SC 14D9/A

 

 

UNITED STATES

SECURITIES AND EXCHANGE COMMISSION

Washington, D.C. 20549

 

 

SCHEDULE 14D-9

(Rule 14d-101)

(Amendment No. 3)

SOLICITATION/RECOMMENDATION STATEMENT

UNDER SECTION 14(d)(4) OF THE SECURITIES EXCHANGE ACT OF 1934

 

 

Deciphera Pharmaceuticals, Inc.

(Name of Subject Company)

 

 

Deciphera Pharmaceuticals, Inc.

(Name of Persons Filing Statement)

 

 

Common Stock, par value $0.01 per share

(Title of Class of Securities)

24344T101

(CUSIP Number of Class of Securities)

Steven L. Hoerter

President & Chief Executive Officer

Deciphera Pharmaceuticals, Inc.

200 Smith Street

Waltham, MA 02451

(781) 209-6400

(Name, address, and telephone numbers of person authorized to receive notices and communications

on behalf of the persons filing statement)

With Copies to:

Jeffrey M. Held, Esq.

Deciphera Pharmaceuticals, Inc.

200 Smith Street

Waltham, MA 02451

(781) 209-6400

and

Stuart M. Cable, Esq.

Lisa R. Haddad, Esq.

James Ding, Esq.

Goodwin Procter LLP

100 Northern Avenue

Boston, MA 02210

(617) 570-1000

(Name, address, and telephone numbers of person authorized to receive notices and communications on behalf of the persons filing statement)

 

 

 

Check the box if the filing relates solely to preliminary communications made before the commencement of a tender offer.

 

 

 


This Amendment No. 3 (this “Amendment”) amends and supplements the Solicitation/Recommendation Statement on Schedule 14D-9 (as amended or supplemented from time to time, the “Schedule 14D-9”) filed by Deciphera Pharmaceuticals, Inc., a Delaware corporation (“Deciphera”), with the Securities and Exchange Commission (the “SEC”) on May 13, 2024, relating to the tender offer by Topaz Merger Sub, Inc., a Delaware corporation (“Merger Sub”) and a wholly owned subsidiary of Ono Pharmaceutical Co., Ltd., a Japanese company (kabushiki kaisha) (“ONO”), to acquire all of the issued and outstanding shares of common stock, par value $0.01 per share, of Deciphera (the “Shares”) at a price per Share of $25.60, net to the seller in cash, without interest and subject to any withholding of taxes required by applicable law, upon the terms and subject to the conditions set forth in the Offer to Purchase, dated May 13, 2024 (as amended or supplemented from time to time, the “Offer to Purchase”), and in the related Letter of Transmittal, each as filed by ONO and Merger Sub with the SEC on May 13, 2024 (as amended or supplemented from time to time, the “Letter of Transmittal”, which, together with the Offer to Purchase, constitute the “Offer”).
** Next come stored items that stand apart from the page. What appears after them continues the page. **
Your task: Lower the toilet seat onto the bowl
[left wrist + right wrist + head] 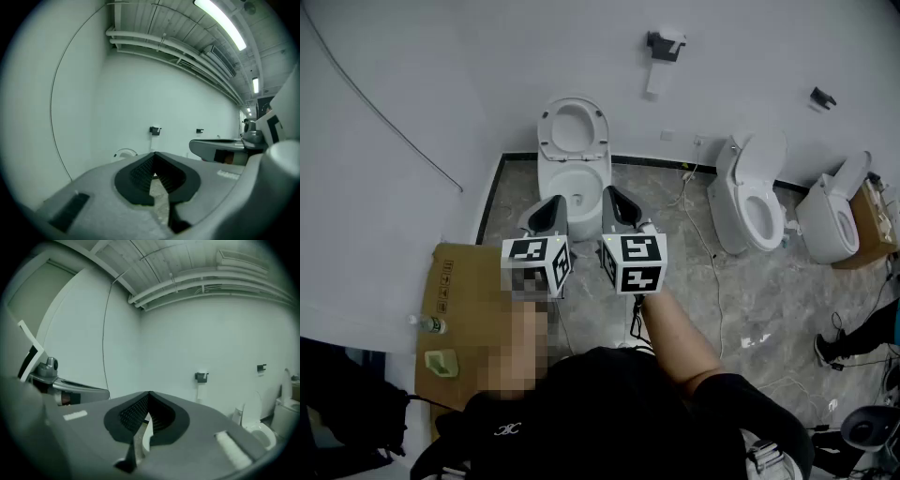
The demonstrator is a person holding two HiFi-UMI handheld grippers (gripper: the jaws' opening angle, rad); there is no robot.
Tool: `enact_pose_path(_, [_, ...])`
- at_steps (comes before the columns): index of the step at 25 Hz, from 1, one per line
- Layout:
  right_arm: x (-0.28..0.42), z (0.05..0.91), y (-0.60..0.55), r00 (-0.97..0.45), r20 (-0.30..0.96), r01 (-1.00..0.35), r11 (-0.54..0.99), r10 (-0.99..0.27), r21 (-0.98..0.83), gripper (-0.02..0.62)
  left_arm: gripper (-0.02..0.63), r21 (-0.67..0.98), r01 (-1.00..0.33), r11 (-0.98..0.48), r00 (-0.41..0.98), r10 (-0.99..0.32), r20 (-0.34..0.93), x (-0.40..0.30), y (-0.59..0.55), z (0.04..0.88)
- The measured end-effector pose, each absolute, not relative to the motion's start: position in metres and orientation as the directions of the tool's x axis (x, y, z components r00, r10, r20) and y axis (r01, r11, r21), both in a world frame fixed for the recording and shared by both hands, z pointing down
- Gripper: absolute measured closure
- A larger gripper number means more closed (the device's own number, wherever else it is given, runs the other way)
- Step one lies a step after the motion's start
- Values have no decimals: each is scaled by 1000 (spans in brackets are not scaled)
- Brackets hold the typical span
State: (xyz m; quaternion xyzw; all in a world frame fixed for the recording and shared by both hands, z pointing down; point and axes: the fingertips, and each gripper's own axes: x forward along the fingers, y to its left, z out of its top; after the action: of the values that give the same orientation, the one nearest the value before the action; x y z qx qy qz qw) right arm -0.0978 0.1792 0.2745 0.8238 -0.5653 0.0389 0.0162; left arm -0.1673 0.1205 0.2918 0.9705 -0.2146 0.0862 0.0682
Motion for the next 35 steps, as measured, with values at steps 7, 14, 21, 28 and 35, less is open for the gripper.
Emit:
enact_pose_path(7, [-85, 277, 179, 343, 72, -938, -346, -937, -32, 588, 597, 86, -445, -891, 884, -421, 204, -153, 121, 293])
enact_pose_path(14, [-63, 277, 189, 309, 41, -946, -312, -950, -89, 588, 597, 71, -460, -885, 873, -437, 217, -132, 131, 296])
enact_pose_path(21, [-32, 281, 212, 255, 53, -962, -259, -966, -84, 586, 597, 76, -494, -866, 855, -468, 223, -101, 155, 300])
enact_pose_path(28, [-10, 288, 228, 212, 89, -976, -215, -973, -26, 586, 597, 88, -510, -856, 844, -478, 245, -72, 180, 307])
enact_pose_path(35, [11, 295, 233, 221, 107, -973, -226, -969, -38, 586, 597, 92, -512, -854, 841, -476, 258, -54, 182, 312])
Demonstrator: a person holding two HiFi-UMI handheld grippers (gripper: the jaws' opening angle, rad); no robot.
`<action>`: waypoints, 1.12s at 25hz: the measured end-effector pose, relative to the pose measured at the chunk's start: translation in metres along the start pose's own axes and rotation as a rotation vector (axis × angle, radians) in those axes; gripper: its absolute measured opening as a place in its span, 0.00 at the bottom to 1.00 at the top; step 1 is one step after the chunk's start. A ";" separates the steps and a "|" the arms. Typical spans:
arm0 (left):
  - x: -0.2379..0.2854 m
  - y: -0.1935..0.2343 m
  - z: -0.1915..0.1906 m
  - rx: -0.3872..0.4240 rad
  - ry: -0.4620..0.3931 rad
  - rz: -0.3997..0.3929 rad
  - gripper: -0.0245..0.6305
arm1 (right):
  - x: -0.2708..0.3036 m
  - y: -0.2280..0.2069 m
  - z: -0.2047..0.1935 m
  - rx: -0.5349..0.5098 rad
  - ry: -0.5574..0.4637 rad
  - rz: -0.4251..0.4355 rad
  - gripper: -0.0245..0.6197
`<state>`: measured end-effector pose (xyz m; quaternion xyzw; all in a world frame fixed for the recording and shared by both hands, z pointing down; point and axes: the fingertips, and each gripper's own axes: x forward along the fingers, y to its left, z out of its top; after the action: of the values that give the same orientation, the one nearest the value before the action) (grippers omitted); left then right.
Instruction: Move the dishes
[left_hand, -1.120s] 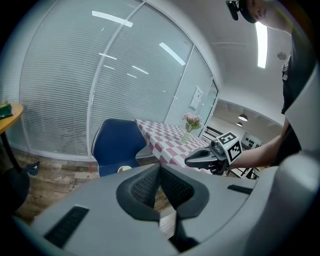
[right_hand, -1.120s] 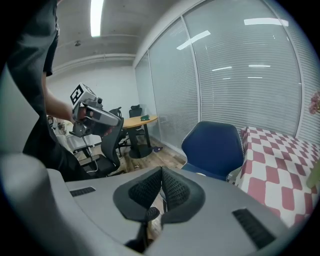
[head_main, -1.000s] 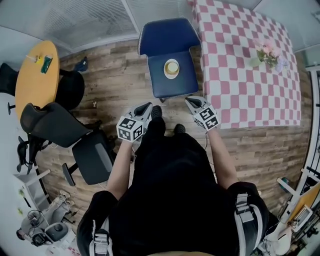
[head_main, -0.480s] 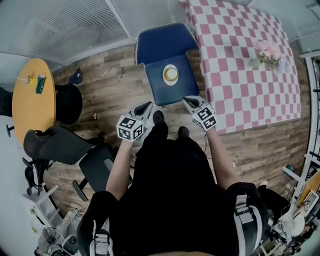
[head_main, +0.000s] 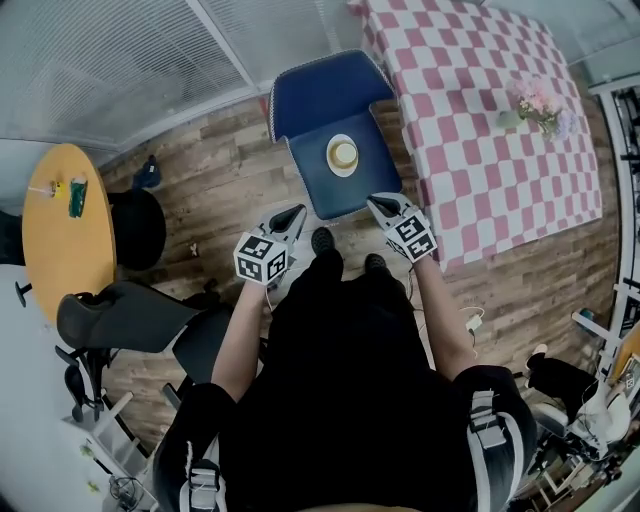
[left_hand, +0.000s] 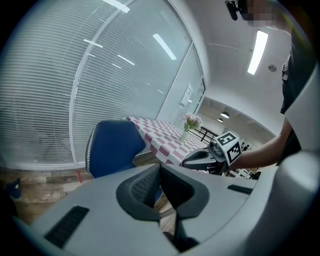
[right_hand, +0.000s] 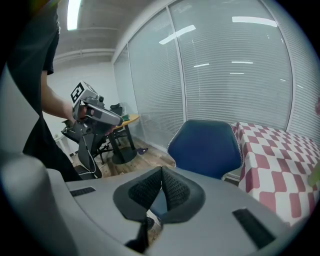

Except to the extent specifically provided in this Amendment, the information set forth in the Schedule 14D-9 remains unchanged. Capitalized terms used, but not otherwise defined, in this Amendment shall have the meanings ascribed to them in the Schedule 14D-9. This Amendment is being filed to reflect certain amendments and updates as reflected below.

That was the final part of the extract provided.